[Task data]:
------------------------------------

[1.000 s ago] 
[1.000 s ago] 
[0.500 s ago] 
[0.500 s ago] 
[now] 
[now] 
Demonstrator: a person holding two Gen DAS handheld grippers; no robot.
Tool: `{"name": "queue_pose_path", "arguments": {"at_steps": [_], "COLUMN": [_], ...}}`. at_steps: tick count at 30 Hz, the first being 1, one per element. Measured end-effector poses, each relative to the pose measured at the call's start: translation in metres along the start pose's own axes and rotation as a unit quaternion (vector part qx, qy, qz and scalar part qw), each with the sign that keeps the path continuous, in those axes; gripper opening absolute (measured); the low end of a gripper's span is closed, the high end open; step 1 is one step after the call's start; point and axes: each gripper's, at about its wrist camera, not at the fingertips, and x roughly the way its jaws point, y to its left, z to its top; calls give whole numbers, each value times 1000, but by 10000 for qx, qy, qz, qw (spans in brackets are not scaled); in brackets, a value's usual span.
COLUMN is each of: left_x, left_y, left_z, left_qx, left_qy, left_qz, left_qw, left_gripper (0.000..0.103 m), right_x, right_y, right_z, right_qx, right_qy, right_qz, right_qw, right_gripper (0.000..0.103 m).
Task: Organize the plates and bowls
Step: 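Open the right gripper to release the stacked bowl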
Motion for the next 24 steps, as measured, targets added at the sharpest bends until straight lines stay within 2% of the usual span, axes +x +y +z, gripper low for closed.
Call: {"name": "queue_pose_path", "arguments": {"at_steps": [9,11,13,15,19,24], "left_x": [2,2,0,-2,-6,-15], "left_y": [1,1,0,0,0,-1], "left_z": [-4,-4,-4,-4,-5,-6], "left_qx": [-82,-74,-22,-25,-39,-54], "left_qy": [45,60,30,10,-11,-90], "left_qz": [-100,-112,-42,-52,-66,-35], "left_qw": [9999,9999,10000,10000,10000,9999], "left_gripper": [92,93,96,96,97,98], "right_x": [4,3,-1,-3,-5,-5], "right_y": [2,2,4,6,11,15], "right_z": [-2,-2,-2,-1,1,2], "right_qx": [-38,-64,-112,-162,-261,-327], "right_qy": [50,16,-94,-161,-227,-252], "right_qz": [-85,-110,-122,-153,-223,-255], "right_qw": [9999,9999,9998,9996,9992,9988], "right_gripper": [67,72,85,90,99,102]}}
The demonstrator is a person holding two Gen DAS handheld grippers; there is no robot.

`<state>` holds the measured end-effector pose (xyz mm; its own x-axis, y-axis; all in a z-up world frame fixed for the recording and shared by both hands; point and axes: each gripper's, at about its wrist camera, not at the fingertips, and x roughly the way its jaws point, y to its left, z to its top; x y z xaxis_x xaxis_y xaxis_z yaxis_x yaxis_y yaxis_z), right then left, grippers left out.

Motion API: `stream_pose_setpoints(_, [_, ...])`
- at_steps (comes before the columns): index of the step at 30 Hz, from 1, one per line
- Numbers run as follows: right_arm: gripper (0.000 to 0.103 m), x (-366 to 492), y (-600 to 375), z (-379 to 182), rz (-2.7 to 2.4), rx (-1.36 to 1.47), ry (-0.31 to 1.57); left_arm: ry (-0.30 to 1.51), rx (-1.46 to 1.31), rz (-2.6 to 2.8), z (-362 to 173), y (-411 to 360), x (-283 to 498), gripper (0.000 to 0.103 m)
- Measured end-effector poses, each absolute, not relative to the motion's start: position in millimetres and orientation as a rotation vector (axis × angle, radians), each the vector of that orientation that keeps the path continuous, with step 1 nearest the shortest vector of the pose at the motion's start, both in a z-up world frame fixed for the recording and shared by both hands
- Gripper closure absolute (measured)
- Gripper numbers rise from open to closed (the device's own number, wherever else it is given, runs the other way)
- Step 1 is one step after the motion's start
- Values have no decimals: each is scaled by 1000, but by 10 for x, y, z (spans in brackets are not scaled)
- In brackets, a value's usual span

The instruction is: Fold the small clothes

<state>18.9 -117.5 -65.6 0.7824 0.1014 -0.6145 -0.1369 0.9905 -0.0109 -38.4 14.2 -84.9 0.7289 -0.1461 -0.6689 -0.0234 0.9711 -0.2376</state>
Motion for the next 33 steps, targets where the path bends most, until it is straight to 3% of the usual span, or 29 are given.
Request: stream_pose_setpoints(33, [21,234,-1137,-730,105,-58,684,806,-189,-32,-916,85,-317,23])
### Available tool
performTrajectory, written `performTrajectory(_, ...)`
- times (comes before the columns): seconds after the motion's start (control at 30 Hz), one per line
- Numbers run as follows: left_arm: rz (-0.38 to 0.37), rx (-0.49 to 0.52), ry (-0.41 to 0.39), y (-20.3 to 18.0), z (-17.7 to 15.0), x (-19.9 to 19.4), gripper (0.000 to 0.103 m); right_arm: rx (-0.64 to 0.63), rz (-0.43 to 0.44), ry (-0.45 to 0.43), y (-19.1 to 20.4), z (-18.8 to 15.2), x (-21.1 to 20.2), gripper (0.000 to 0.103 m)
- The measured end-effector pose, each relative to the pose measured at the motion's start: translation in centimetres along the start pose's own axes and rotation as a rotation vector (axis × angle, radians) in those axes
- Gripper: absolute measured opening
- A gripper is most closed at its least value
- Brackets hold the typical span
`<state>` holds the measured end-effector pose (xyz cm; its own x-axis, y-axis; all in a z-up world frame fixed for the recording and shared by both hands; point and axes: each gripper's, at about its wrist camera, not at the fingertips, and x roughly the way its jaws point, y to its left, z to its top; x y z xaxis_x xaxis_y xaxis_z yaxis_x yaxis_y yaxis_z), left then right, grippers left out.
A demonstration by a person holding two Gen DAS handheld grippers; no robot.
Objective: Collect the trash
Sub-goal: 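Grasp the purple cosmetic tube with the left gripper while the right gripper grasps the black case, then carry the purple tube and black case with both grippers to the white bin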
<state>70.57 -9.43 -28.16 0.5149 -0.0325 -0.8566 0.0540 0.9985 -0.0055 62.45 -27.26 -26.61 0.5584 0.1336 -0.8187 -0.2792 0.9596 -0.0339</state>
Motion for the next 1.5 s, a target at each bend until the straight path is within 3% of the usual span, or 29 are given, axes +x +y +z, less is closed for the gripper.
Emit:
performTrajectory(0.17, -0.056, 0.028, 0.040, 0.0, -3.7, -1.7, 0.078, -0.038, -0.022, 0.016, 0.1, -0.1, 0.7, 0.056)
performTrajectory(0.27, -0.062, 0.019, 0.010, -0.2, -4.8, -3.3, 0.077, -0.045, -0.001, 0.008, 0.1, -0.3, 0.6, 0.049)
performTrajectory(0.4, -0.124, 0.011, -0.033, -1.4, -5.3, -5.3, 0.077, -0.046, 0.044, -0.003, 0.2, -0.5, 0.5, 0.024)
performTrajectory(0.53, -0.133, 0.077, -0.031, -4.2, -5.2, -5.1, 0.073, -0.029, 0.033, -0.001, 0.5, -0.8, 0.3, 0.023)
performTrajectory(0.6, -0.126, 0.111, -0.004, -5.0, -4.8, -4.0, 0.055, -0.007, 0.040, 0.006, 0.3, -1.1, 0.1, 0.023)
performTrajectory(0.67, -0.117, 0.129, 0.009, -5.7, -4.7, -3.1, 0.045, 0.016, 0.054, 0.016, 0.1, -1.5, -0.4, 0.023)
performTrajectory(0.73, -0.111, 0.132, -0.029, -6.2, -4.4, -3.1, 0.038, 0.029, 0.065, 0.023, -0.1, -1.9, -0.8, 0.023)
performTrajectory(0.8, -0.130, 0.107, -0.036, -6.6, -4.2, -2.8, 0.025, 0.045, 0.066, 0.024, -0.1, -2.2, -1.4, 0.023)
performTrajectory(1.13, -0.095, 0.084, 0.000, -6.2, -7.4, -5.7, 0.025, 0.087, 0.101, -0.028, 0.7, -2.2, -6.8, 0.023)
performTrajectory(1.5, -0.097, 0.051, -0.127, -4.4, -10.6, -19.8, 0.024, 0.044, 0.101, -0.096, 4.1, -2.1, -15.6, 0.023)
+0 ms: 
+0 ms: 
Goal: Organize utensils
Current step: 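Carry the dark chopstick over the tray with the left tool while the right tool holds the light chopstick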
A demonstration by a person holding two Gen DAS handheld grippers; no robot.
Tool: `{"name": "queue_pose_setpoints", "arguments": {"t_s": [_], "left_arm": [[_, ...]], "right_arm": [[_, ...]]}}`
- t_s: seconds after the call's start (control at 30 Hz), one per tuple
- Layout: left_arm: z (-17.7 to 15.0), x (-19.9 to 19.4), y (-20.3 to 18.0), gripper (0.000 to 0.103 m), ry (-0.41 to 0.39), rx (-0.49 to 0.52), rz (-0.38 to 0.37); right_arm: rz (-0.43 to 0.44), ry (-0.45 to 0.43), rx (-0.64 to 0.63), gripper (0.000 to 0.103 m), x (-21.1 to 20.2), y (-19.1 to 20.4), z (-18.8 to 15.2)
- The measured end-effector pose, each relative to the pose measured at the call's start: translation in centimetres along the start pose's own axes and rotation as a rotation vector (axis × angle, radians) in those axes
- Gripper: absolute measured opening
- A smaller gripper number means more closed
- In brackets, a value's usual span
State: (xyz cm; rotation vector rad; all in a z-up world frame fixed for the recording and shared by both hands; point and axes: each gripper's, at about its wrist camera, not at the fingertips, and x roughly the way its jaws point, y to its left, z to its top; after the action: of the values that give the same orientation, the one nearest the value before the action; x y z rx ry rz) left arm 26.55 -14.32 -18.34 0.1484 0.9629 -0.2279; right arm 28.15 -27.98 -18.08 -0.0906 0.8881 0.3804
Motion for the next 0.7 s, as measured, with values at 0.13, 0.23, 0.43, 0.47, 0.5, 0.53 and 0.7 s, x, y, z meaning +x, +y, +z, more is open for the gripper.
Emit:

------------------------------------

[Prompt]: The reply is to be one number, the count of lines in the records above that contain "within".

[Finished task]: 2